Where the word "black" occurs in a line of the data, return the whole line.

[Recorded data]
::::
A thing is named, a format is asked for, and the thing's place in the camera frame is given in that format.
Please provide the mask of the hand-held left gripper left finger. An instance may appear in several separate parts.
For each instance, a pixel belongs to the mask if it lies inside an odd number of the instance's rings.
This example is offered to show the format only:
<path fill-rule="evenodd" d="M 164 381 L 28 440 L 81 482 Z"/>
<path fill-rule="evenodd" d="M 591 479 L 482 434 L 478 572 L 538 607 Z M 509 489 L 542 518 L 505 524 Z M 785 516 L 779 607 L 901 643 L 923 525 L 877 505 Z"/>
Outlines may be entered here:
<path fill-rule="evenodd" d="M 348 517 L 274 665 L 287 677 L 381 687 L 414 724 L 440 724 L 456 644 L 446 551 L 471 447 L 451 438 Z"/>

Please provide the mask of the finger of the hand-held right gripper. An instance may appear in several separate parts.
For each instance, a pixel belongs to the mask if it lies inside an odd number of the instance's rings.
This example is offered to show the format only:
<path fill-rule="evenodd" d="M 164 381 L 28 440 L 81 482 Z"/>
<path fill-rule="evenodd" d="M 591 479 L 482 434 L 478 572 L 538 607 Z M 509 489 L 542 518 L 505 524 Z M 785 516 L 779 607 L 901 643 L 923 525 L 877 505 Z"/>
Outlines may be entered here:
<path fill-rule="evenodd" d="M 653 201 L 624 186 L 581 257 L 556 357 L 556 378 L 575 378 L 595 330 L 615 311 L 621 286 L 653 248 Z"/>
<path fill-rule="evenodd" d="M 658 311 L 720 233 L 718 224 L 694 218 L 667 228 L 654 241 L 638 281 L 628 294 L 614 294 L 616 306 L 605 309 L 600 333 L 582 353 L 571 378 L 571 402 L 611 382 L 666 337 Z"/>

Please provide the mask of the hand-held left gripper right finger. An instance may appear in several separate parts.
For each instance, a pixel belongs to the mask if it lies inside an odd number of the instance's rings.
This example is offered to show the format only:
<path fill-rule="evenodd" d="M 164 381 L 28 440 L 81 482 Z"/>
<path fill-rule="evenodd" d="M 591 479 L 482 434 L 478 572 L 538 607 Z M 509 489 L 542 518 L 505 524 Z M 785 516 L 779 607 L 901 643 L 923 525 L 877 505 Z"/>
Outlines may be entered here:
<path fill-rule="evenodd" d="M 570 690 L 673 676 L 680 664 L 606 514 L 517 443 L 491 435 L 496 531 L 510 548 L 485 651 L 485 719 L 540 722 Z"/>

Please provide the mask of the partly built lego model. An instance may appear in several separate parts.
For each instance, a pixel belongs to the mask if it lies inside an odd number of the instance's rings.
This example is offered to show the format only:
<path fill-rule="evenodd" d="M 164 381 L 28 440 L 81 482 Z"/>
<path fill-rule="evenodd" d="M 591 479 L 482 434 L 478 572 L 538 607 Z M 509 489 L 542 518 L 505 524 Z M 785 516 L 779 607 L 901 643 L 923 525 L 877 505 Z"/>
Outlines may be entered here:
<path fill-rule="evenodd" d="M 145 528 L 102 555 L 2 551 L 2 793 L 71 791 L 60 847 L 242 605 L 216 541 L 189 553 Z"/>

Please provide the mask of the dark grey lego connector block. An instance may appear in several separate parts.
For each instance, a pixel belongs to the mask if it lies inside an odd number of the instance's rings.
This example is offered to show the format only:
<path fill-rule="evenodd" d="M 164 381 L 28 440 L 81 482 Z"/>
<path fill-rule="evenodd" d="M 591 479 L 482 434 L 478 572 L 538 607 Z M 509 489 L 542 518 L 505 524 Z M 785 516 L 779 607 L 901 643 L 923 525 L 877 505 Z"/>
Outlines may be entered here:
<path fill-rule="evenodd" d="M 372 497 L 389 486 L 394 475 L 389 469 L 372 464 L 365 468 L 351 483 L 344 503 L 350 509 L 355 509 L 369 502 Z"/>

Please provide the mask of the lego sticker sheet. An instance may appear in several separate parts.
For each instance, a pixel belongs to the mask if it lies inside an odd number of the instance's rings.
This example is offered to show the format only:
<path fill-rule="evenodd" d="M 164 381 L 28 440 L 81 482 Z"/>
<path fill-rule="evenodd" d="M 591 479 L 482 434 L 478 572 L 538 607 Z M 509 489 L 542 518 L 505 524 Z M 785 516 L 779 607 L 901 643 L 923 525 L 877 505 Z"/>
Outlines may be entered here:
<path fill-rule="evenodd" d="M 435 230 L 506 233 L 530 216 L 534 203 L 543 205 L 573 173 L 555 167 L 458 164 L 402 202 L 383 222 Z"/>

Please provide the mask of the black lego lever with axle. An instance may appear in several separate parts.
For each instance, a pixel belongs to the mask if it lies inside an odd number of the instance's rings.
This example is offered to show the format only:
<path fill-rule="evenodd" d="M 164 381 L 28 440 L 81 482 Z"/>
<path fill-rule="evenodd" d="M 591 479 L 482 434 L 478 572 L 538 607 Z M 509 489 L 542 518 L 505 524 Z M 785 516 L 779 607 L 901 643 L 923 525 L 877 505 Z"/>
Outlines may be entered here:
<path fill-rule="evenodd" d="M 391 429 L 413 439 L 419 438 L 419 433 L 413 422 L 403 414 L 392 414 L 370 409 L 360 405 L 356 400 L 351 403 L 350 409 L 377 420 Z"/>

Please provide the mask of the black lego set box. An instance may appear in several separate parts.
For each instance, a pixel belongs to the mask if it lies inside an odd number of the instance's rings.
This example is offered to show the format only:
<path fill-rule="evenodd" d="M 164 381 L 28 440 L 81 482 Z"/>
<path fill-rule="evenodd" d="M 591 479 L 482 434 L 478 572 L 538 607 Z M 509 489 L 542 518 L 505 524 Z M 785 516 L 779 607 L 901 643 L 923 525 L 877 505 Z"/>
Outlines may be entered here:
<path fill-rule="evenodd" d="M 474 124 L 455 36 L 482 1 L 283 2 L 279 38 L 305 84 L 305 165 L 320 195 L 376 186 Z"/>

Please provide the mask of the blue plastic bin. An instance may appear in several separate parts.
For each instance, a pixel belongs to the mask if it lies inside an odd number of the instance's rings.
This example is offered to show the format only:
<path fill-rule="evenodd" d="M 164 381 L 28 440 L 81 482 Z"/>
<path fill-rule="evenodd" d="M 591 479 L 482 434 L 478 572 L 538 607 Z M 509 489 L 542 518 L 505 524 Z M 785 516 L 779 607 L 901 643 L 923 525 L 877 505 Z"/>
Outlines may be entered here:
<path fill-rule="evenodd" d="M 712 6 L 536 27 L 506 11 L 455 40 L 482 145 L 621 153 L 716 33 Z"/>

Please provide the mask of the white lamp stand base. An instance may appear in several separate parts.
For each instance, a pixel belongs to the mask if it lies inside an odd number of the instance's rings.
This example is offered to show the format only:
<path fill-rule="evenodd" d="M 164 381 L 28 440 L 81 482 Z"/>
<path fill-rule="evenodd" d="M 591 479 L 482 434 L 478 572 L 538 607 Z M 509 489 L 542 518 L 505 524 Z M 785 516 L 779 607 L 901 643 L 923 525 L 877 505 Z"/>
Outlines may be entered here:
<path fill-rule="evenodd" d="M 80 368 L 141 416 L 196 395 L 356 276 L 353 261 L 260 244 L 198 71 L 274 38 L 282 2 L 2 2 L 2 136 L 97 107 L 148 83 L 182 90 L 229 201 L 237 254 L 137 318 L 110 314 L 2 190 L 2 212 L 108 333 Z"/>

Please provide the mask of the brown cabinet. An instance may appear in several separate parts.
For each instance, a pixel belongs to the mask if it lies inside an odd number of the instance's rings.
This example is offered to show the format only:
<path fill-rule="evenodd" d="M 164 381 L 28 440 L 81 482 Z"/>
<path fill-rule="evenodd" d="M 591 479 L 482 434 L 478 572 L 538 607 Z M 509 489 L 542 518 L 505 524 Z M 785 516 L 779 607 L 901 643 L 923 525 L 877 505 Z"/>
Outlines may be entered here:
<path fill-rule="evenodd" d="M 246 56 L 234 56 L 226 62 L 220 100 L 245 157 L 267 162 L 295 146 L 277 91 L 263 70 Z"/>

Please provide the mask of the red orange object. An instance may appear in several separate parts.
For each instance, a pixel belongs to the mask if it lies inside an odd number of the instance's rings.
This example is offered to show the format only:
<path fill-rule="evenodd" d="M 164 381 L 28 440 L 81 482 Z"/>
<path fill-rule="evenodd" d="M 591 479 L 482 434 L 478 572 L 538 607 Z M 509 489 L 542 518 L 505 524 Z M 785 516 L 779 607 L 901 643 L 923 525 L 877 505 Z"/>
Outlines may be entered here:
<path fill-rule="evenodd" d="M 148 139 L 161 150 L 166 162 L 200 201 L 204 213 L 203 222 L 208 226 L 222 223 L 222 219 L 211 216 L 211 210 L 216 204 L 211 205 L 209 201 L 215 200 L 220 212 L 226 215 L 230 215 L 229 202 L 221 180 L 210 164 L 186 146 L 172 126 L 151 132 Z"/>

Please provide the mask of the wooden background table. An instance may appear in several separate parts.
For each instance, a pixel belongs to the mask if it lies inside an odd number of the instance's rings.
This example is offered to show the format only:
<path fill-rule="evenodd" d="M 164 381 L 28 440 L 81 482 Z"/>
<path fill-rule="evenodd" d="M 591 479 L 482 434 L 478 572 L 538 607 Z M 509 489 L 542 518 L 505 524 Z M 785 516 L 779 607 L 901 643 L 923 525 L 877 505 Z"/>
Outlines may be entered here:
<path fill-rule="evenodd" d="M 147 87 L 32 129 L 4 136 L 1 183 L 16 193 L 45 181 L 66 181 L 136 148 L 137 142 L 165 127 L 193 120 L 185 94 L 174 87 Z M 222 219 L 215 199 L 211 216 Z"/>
::::
## Solution below
Please provide the mask of the black lego lever with axle. An instance may appear in several separate parts.
Please provide the mask of the black lego set box. An instance may appear in several separate parts.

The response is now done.